2. Is to request your clients post Facebook status updates.This is free advertising. Simply have them make a Facebook up date that says "Jim's Snowplowing just plowed my driveway, or lot and did an amazing job if you need his services you can check out his facebook page here." I suggest you offer your clients a small discount or a percentage off if they post a status update and refer you. $5 dollars off or 10% whatever. Trust me on this one this is money well spent.

3. Facebook PPC (pay per click) This is the mecca. Goggle PPC used to be the biggest best place to advertise online but that has all changed now. Facbook will soon surpass google as the most visited website on the internet.With Facebook PPC you can laser target your marketing efforts. Lets say you only want to market to small business owners in Cleveland Ohio. No problem choose that demographic and place your ad. The beauty of PPC advertising is you will only pay when someone actually clicks on your link.

Once they click on your ad they will be redirected to your fan page with a special offer for facebook users. (You must create this offer) . Encourage them to like your fan page (more free exposure for your business even if they don't use you.) This is going to be the hottest lead you have ever found and since they found you via facebook they will spread the word and recommend you to others.

Facebook is a goldmine in advertising never before has it been possible to laser target your marketing efforts and only pay when someone actually takes action on your ad.

This is kind of a brief writeup if you have any question or need any help feel free to ask. I will gladly respond.

Rob

You don't want to miss out on Facebook advertising this year. If you use Facebook properly to advertise your business this will be your best year.


----------



## Luther (Oct 31, 2007)

Great information....thanks much!


----------



## Longae29 (Feb 15, 2008)

I've gotten 50 "likes" on my page, but not a single lead.
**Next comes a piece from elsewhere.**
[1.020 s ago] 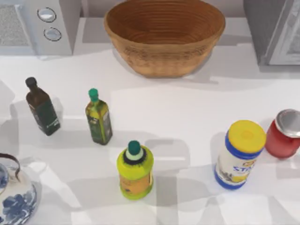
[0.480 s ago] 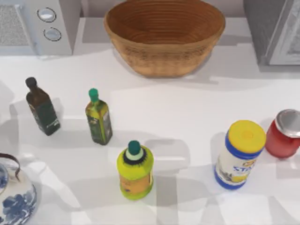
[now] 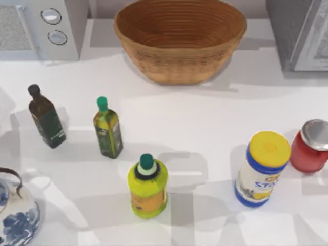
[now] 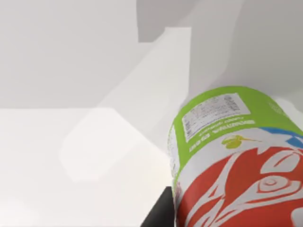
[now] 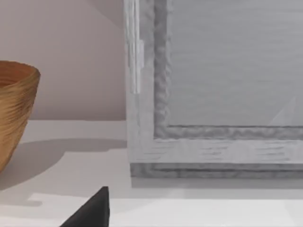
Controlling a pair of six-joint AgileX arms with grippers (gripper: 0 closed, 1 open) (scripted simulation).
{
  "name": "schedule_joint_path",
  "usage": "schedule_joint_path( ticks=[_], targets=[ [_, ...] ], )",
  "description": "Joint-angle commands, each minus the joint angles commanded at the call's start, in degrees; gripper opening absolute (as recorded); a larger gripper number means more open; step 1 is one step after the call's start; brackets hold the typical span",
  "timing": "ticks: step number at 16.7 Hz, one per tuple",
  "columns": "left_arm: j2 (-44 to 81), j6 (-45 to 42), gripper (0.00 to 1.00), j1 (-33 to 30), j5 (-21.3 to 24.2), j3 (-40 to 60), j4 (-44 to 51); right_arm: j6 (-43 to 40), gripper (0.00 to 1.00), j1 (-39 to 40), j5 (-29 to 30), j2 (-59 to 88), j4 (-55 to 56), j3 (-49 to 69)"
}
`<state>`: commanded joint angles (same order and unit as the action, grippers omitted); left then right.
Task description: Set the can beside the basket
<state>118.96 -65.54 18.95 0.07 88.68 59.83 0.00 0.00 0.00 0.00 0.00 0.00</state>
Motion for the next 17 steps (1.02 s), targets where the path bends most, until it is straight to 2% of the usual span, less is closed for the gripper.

I've posted some "give us your referrals" and such, but nothing to quote, I have pictures of equipment, nice professional description, just hasn't yielded me a thing.

On edit: this might be a lot more effective for someone looking for residentials....i'm asking for strictly commercial / multi family leads


----------



## SPD (Sep 8, 2009)

Longae29;1091016 said:


> I've gotten 50 "likes" on my page, but not a single lead. I've posted some "give us your referrals" and such, but nothing to quote, I have pictures of equipment, nice professional description, just hasn't yielded me a thing.


This will work on both residential and commercial it will likely work better and faster on residential simply because commercial accounts may already have a contractor. However business owners are also on facebook if they are not happy with their current contractor and they see you on Facebook they will request info.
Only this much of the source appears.